Category: Transplantation

  • 1902 Transplantation: Clinical

Authors

  • Mayne, Tracy J., Angion Biomedica, San Francisco, California, United States
  • Mohan, Sumit, Columbia University, New York, New York, United States
  • Schold, Jesse D., Cleveland Clinic, Cleveland, Ohio, United States
  • Weir, Matthew R., University of Maryland School of Medicine, Baltimore, Maryland, United States
  • Nordyke, Bob, Angion Biomedica, San Francisco, California, United States
Background

eGFR is an established measure of renal function & predicts clinical outcomes. A MCMD for eGFR has never been clearly defined.

Methods

Data source: United Network for Organ Sharing (OPTN) database
Study population: Adults (>18 years of age); received deceased donor kidney 01/01/2013 to 12/31/2018; multi-organ & non-incident transplants were excluded.
Analysis: Cox proportional hazards regression
Primary outcome: Death-censored graft survival starting 12-months post-transplantation.
Predictors: Recipient (gender, age, race, diabetes, body mass index, panel reactive antibodies); Donor (age, diabetes, hypertension, proteinuria); Transplantation (cold ischemia time, pump, DR locus mismatch, delayed graft function); 12-month eGFR (CKD-EPI).
Analysis. eGFR was stratified by bands of 5, 7 or 10 mL/min/1.73m2. Regressions compared each band to the next sequential band. A weighted mean hazard ratio was calculated using OPTN population eGFR distribution.

Results

The relationship between 12-month eGFR & graft failure is non-linear: HR=~3 to 4 at eGFR <15 mL/min/1.73m2; HR=~1.1 at eGFRs > 55. Mean HR=1.47 for 10 mL/min/1.73m2 bands; 1.30 at 7 mL; 1.19 at 5 mL.

Conclusion

Controlling for multiple factors, 12-month eGFR is a strong predictor of death-censored graft survival.
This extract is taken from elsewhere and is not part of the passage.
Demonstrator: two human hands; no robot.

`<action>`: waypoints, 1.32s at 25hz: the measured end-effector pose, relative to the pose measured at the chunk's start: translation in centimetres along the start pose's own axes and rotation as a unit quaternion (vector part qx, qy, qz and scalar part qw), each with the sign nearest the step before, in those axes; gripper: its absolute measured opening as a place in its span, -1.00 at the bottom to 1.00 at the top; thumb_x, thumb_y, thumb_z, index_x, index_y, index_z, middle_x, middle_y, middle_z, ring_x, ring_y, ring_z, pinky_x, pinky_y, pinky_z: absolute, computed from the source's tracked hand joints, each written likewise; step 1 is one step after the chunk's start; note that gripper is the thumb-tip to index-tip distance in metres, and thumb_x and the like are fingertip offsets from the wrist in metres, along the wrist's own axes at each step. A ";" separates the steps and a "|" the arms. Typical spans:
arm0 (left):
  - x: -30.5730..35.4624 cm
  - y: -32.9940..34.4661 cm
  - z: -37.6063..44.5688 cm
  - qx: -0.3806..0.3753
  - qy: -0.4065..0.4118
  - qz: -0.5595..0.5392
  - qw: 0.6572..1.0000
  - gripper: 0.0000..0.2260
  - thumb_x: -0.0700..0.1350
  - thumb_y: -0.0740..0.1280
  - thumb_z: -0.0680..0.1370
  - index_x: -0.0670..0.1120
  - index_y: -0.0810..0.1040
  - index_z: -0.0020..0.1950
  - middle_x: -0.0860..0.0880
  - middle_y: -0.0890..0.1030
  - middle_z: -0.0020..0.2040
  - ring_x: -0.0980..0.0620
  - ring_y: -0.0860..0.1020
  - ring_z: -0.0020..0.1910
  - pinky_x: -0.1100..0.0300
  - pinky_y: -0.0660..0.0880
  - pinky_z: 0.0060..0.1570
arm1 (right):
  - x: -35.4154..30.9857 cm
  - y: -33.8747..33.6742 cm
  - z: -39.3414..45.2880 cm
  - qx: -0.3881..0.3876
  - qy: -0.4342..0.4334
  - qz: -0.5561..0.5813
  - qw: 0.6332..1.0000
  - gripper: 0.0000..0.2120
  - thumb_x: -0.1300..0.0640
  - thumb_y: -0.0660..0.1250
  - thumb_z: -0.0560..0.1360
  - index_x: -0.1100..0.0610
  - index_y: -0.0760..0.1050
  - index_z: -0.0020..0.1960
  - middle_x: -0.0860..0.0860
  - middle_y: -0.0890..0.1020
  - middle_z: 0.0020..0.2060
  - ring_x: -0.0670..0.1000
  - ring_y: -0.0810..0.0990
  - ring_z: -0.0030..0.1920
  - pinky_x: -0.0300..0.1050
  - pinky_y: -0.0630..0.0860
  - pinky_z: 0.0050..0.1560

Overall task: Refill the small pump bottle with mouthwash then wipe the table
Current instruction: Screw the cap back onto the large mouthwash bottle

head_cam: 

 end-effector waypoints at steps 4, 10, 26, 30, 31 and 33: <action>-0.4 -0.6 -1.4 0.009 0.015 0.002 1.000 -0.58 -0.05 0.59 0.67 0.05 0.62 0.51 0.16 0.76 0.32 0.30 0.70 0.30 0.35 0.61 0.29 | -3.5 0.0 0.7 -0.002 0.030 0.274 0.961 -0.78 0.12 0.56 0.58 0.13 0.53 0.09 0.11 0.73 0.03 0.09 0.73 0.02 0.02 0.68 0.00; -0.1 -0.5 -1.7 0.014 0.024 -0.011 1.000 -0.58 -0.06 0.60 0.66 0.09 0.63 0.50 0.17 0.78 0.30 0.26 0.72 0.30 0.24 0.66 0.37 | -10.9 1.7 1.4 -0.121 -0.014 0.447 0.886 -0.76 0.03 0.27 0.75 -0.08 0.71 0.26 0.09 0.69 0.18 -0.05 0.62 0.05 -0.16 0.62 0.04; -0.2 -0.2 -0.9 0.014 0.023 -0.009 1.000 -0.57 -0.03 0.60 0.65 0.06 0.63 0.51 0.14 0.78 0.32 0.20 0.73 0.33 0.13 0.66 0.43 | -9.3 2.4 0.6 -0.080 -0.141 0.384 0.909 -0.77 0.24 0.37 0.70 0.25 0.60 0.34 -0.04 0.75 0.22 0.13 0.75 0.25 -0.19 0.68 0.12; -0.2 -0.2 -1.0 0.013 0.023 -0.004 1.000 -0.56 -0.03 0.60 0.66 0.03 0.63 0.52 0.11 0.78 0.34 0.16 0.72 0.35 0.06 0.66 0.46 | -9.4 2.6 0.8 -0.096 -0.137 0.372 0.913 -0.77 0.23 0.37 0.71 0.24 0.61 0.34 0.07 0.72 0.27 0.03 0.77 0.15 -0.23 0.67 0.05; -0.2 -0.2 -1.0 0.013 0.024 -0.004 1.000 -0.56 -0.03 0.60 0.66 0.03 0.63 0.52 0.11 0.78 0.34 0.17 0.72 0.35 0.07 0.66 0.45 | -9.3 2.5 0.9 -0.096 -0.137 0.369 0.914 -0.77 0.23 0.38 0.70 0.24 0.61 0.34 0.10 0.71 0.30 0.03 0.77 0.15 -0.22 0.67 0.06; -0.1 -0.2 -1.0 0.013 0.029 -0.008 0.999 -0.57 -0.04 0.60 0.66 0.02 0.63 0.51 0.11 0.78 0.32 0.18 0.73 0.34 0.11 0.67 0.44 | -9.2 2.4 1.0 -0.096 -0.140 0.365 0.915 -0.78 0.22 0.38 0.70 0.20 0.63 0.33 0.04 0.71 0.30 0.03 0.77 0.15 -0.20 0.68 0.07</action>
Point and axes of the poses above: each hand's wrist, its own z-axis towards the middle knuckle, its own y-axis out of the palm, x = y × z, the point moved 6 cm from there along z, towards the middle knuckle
Mean HR (1.19) is consistent with an effect size considered significant, clinically meaningful, & supporting of regulatory approval (eg, angiotensin receptor blockers; statins). This supports 5 mL/min/1.73m2 as the eGFR MCMD in kidney transplantation.

DISCLAIMER. The interpretation & reporting of these data are the responsibility of the authors & in no way should be seen as an official policy of or interpretation by the OPTN or the US Government.